Y el Señor nos dice lo mismo a nosotros: que nos preocupamos por muchas cosas que realmente no son necesarias y nos perdemos de la mejor parte, que necesitamos darnos cuenta de que no somos nosotros quienes llevamos las riendas de nuestra vida: es Dios quien las lleva.
¿Cómo puede ser ésta la respuesta del Señor? ¿Dónde queda mi deseo de hacer, mi deseo de ayudar, mi deseo de actuar? ¡Dónde queda mi responsabilidad! ¿Cómo puedo quedarme sin hacer nada?
Es que debemos tener en cuenta que servir a Dios es sobre todo hacer su Voluntad. Servir a Dios es estar a sus órdenes: dejar que El sea quien nos dirija. Servir al Señor es buscar complacerlo en todo.
El problema es que andamos como Marta, ocupados en la actividad, y se nos hace imposible llevar una relación íntima con el Señor, se nos hace imposible estar atentos a su Voz en la oración. Por andar tan ocupados, no tenemos tiempo para la oración.

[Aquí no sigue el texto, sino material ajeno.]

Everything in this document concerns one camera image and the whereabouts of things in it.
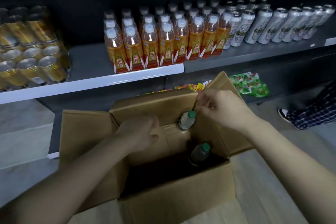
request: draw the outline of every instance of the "open cardboard box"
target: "open cardboard box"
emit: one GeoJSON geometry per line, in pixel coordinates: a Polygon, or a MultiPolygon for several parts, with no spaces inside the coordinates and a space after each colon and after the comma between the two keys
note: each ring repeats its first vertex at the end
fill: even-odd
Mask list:
{"type": "MultiPolygon", "coordinates": [[[[231,90],[240,97],[224,72],[208,85],[231,90]]],[[[146,94],[116,101],[110,112],[64,110],[61,127],[60,168],[78,158],[101,139],[113,135],[118,125],[134,116],[156,113],[156,144],[128,155],[108,172],[83,203],[84,211],[118,198],[126,223],[177,224],[235,198],[230,156],[252,148],[243,135],[205,117],[187,132],[176,123],[195,104],[189,89],[146,94]],[[194,146],[208,142],[210,157],[199,167],[188,163],[194,146]]]]}

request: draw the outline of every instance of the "plaid pants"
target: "plaid pants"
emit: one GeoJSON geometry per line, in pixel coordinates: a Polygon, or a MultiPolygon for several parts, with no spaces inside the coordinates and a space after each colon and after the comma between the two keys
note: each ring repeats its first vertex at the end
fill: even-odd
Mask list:
{"type": "Polygon", "coordinates": [[[300,130],[336,120],[336,81],[326,86],[305,109],[289,111],[286,118],[300,130]]]}

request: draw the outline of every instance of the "floor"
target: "floor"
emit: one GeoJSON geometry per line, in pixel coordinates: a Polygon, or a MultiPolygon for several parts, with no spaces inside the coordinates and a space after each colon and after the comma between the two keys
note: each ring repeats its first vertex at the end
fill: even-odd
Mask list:
{"type": "MultiPolygon", "coordinates": [[[[336,123],[324,124],[306,131],[298,131],[283,121],[275,111],[277,107],[302,108],[307,100],[315,96],[320,90],[321,88],[290,97],[278,98],[261,105],[251,105],[250,108],[256,115],[269,121],[295,145],[336,173],[336,166],[334,165],[336,162],[336,138],[334,136],[336,123]]],[[[23,125],[19,126],[19,122],[17,126],[7,124],[4,130],[0,127],[0,131],[5,132],[0,134],[0,206],[57,170],[58,161],[45,158],[53,115],[44,110],[44,107],[38,106],[38,103],[34,101],[30,100],[29,103],[18,102],[19,107],[16,107],[17,104],[12,104],[11,108],[20,109],[26,114],[31,111],[26,110],[28,106],[35,106],[36,104],[35,108],[40,110],[40,113],[34,115],[34,118],[29,121],[23,119],[23,115],[20,115],[19,119],[21,120],[19,122],[20,124],[25,123],[25,127],[23,125]],[[32,126],[37,128],[35,134],[32,126]],[[30,136],[23,140],[23,135],[30,136]]],[[[0,117],[2,117],[2,110],[7,110],[7,108],[0,105],[0,117]]],[[[184,222],[185,224],[307,223],[288,193],[255,150],[233,156],[231,161],[234,167],[237,199],[195,216],[184,222]]],[[[75,215],[69,222],[69,224],[89,223],[122,223],[118,203],[116,201],[107,202],[75,215]]]]}

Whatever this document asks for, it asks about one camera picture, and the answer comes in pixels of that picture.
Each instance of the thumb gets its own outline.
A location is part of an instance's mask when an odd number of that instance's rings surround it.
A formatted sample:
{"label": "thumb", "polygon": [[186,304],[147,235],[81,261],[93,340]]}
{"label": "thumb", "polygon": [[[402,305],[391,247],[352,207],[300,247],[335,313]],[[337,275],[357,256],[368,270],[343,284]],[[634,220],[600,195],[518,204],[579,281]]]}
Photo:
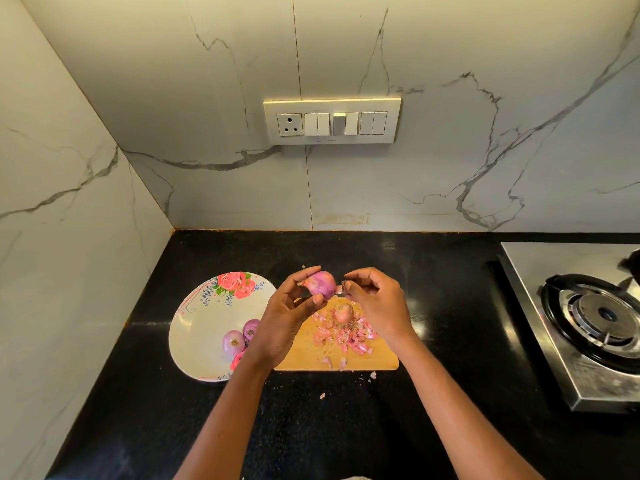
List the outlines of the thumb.
{"label": "thumb", "polygon": [[307,318],[313,315],[316,311],[320,310],[320,308],[325,306],[324,296],[321,294],[317,294],[304,300],[298,306],[296,306],[292,311],[292,315],[294,318],[300,323],[304,322]]}
{"label": "thumb", "polygon": [[342,286],[347,288],[347,291],[353,297],[353,300],[357,301],[358,303],[363,303],[369,298],[367,292],[360,288],[360,285],[356,282],[344,281],[342,282]]}

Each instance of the white plate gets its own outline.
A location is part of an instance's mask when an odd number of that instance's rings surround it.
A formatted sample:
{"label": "white plate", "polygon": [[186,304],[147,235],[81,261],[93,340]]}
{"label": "white plate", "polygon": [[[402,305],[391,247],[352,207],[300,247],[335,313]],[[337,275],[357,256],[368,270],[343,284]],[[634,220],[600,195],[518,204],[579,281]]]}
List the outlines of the white plate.
{"label": "white plate", "polygon": [[242,331],[248,320],[260,320],[274,291],[263,277],[236,271],[189,293],[169,328],[169,350],[178,368],[199,381],[228,380],[233,357],[222,350],[222,337],[229,330]]}

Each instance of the hand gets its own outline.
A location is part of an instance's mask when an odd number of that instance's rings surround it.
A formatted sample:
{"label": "hand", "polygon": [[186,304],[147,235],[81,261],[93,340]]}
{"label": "hand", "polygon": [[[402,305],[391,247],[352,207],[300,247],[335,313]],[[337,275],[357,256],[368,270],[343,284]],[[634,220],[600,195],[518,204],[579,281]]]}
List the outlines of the hand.
{"label": "hand", "polygon": [[348,298],[357,301],[373,329],[396,352],[404,339],[417,337],[400,284],[374,267],[356,269],[344,275]]}
{"label": "hand", "polygon": [[241,363],[249,358],[271,370],[283,361],[302,322],[326,305],[321,294],[296,302],[304,290],[302,286],[298,286],[298,282],[318,271],[320,266],[293,273],[269,298],[260,325]]}

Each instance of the countertop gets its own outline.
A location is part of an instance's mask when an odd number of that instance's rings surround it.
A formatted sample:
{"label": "countertop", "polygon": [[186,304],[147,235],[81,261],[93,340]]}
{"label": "countertop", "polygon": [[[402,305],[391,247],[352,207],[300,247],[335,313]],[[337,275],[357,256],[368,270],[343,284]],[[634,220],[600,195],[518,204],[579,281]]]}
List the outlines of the countertop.
{"label": "countertop", "polygon": [[[640,415],[569,411],[497,263],[500,241],[640,243],[640,236],[174,233],[48,478],[172,478],[224,389],[173,364],[167,336],[182,299],[222,272],[251,271],[278,286],[302,265],[320,264],[335,276],[375,266],[397,279],[425,343],[547,479],[636,479]],[[244,478],[455,478],[402,364],[368,379],[368,372],[272,372]]]}

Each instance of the person's left arm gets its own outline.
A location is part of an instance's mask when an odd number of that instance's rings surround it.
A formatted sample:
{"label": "person's left arm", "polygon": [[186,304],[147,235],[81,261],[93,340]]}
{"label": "person's left arm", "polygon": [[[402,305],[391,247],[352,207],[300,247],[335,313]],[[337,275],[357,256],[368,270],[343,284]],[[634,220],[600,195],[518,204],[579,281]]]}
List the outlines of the person's left arm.
{"label": "person's left arm", "polygon": [[305,301],[298,282],[320,270],[303,269],[288,277],[269,298],[262,320],[222,395],[174,480],[237,480],[270,371],[283,361],[302,322],[324,307],[321,294]]}

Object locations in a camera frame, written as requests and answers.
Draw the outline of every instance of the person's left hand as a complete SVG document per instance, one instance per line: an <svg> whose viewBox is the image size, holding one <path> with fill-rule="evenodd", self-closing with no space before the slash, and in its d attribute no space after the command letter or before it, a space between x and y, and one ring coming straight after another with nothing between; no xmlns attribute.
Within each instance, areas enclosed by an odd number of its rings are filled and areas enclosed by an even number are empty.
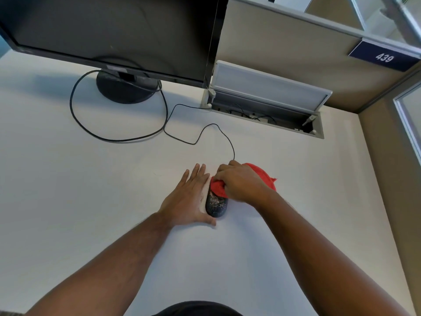
<svg viewBox="0 0 421 316"><path fill-rule="evenodd" d="M206 165L199 167L196 164L189 179L189 170L184 172L176 189L166 197L158 211L169 219L171 226L197 222L216 225L215 218L199 210L201 192L209 178L209 173L205 174Z"/></svg>

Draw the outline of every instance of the person's right arm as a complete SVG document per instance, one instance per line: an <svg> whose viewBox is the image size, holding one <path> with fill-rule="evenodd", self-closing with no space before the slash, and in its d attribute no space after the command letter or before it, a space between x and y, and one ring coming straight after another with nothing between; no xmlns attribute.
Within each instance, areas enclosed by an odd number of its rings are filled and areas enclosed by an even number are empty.
<svg viewBox="0 0 421 316"><path fill-rule="evenodd" d="M247 165L221 165L229 198L255 207L313 308L323 316L409 316L387 292L265 185Z"/></svg>

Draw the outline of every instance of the worn mouse surface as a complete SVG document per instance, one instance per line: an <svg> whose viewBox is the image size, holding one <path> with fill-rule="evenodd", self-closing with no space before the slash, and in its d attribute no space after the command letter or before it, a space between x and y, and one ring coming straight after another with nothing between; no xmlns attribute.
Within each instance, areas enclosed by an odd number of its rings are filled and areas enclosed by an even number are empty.
<svg viewBox="0 0 421 316"><path fill-rule="evenodd" d="M206 199L206 212L215 218L219 218L225 214L228 205L228 198L216 196L211 189L208 191L208 198Z"/></svg>

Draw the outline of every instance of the blue sign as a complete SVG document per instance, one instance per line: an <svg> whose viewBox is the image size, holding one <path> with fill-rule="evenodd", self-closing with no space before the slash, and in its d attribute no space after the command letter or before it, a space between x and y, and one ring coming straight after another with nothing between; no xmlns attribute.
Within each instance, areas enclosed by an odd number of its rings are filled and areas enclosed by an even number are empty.
<svg viewBox="0 0 421 316"><path fill-rule="evenodd" d="M366 40L361 40L349 56L401 72L406 72L420 61L417 57L397 52L397 50L390 50L381 44L374 44Z"/></svg>

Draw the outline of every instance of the cleaning cloth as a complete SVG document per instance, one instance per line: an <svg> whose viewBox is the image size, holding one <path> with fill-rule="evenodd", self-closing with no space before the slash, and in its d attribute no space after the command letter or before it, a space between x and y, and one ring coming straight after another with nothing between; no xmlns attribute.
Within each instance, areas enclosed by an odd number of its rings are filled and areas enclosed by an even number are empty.
<svg viewBox="0 0 421 316"><path fill-rule="evenodd" d="M250 166L251 169L253 171L255 171L257 173L257 175L260 176L260 178L265 182L265 184L267 186L269 186L271 189L276 191L275 184L273 184L273 182L275 182L276 179L271 178L264 170L262 170L260 167L254 165L254 164L245 163L245 165ZM224 183L224 181L215 181L212 177L212 179L210 180L210 190L216 196L228 198L228 196L225 193L225 183Z"/></svg>

En la oración verdadera -esa oración en la que se busca al Señor para servirle en lo que Él desea, esa oración que es asidua, que es diaria-, Dios nos muestra su Voluntad. Y en esa oración podemos saber qué desea Él de nosotros. Y además nos da la fortaleza para cumplir su Voluntad y nos da la entrega para aceptarla, además de la paciencia para esperar el “momento” de su Voluntad.
Así la oración nos lleva a la verdadera acción: es decir, la acción que desea el Señor de nosotros; no la que nos inventamos, que casi nunca coincide con la que Dios quiere de nosotros.
Se da, entonces, la acción como fruto de la oración. Se da, entonces, el balance entre la oración y la acción; es decir, el balance entre Marta y María.